Al Gobeille told the Senate Appropriations Committee on Feb. 9 that he and his staff would begin working with others this week to look at how to improve treatment.
Gobeille has scheduled a meeting Friday with hospitals, mental health providers, independent doctors and others with a stake in the system. He will divide the work into four categories — flow, workforce, facilities and funding — and ask groups to report back with potential solutions.
Gobeille said the meeting will require all stakeholders to get in a room and agree on what problems are plaguing mental health care before they solve them. He said the full review will need to be complete within a few weeks, but he warned there is no “silver bullet” to fix mental health care.
“My take on it is that a long time ago we deinstitutionalized mental health, but we have never properly funded where we expected them to go to,” Gobeille said Feb. 9. “They have to go somewhere, and where do they go? Is that properly funded? And I would say no.”

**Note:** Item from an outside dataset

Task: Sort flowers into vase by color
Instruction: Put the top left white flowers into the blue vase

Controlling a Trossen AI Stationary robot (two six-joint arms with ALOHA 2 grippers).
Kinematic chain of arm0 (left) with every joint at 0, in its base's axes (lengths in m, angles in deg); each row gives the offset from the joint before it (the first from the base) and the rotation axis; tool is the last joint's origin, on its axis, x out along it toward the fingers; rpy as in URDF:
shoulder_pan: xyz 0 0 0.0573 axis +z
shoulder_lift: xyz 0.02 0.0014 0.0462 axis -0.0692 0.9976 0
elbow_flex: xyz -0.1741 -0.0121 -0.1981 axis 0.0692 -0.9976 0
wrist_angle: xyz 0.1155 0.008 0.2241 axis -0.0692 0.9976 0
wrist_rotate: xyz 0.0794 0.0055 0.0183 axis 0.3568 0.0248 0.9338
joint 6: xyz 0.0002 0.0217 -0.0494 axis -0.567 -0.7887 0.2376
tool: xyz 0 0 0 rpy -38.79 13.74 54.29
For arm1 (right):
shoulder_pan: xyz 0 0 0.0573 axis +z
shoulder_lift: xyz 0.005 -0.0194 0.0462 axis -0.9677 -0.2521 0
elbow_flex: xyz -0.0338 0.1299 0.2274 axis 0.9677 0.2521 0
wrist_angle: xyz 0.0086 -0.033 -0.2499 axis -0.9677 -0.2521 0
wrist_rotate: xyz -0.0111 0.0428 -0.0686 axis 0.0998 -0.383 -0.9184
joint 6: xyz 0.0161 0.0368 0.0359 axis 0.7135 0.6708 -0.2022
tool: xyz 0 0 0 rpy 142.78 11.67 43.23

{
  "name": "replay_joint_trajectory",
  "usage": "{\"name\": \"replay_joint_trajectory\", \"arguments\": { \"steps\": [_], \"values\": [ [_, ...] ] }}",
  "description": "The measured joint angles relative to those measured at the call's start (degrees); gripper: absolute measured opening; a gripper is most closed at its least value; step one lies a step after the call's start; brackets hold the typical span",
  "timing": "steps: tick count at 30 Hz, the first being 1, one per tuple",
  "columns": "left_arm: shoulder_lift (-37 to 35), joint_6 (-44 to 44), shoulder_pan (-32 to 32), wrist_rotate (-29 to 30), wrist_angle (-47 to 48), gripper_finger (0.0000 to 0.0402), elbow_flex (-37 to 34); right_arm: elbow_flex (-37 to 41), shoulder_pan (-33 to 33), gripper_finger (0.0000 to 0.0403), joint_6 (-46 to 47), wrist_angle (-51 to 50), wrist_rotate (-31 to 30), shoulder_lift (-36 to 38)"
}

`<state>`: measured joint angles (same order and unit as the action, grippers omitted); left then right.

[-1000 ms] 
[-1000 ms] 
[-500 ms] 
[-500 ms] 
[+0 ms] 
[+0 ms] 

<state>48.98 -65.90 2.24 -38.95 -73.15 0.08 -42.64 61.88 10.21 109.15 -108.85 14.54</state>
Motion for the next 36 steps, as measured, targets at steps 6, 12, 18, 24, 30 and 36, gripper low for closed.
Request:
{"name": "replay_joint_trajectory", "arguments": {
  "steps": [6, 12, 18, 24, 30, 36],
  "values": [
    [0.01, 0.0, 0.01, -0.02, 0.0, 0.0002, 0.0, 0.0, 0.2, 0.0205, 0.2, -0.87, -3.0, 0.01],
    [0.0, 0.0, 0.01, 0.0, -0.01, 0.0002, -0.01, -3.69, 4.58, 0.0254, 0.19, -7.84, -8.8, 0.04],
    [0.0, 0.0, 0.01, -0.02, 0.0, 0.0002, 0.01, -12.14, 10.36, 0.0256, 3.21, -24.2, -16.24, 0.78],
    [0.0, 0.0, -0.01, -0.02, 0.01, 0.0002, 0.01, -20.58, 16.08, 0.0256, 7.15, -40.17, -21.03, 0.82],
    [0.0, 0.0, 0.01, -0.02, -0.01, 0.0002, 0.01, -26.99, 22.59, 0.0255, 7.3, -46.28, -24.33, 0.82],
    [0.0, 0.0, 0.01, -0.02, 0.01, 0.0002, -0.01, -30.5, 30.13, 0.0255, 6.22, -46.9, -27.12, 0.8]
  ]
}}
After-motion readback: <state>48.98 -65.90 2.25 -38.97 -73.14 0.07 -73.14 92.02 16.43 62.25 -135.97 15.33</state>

The Agency of Human Services spends more than $300 million annually funding 11 nonprofit organizations dedicated to treating mental health and providing disability services, according to Gobeille. Those so-called designated agencies consistently report that they’re underfunded.
In a 2016 report, the designated mental health agencies reported an annual staff turnover rate of 27 percent. The same year, the Green Mountain Care Board, with Gobeille as chair, said the state’s largest designated agency did not have enough money to “adequately fund the institution’s desire to accomplish” its goals.
Gobeille told the committee that the issue goes back to the law that created the designated agencies. The agencies are not funded as an entitlement — a social service program that requires the state to pay for services for any eligible person who needs them.
Instead, the law tells the Department of Mental Health and the Department of Disabilities, Aging and Independent Living to ensure services for people with mental health issues and disabilities “within the limits of funding designated by the Legislature for this purpose.”
“It doesn’t say that it’s going to take all comers or anything,” Gobeille said. “And so the designated agencies have responded by sort of taking the money and taking all comers and trying to cover everyone but have not come back and said, ‘This is the specific issue where I’m struggling with money that’s causing us to not have enough here or over there.’”Gobeille said the review would force all stakeholders to come up with specific solutions. He said those could include “step-down” beds to replace the Middlesex secure mental health facility, transitional housing for patients who need to leave hospitals, or psychiatric beds for elderly patients waiting in emergency rooms.
Lawmakers asked Gobeille to move swiftly. Sen. Richard Westman, R-Lamoille, referenced workers who said at a joint hearing Feb. 8 that they were in danger of being assaulted by patients who were being held involuntarily because they represent a danger to themselves or others.
“The first time somebody really gets hurt or something like that happens, we’ll rush to do something in a way that might not be the best thing to do,” Westman said. “So I want a plan. I want us to move. But this is something that — something bad’s going to happen.”
“We have patients in the emergency room assaulting sheriffs,” said Sen. Jane Kitchel, D-Caledonia, the chair of Senate Appropriations and a former human services secretary. “This is not a new problem. It’s just a problem that hasn’t been solved.”
Gobeille said: “It’s a multifaceted, community-based problem that is not going to be solved by just one thing. If you had 25 more Level 1 psych beds” — such as the ones at the Vermont Psychiatric Care Hospital that serve the most acute patients — “you would do that and you would still have a whole host of problems.”
Kitchel agreed: “I can’t decide how to spend that first dollar or redistribute what we have in the system without that examination of the entire system.”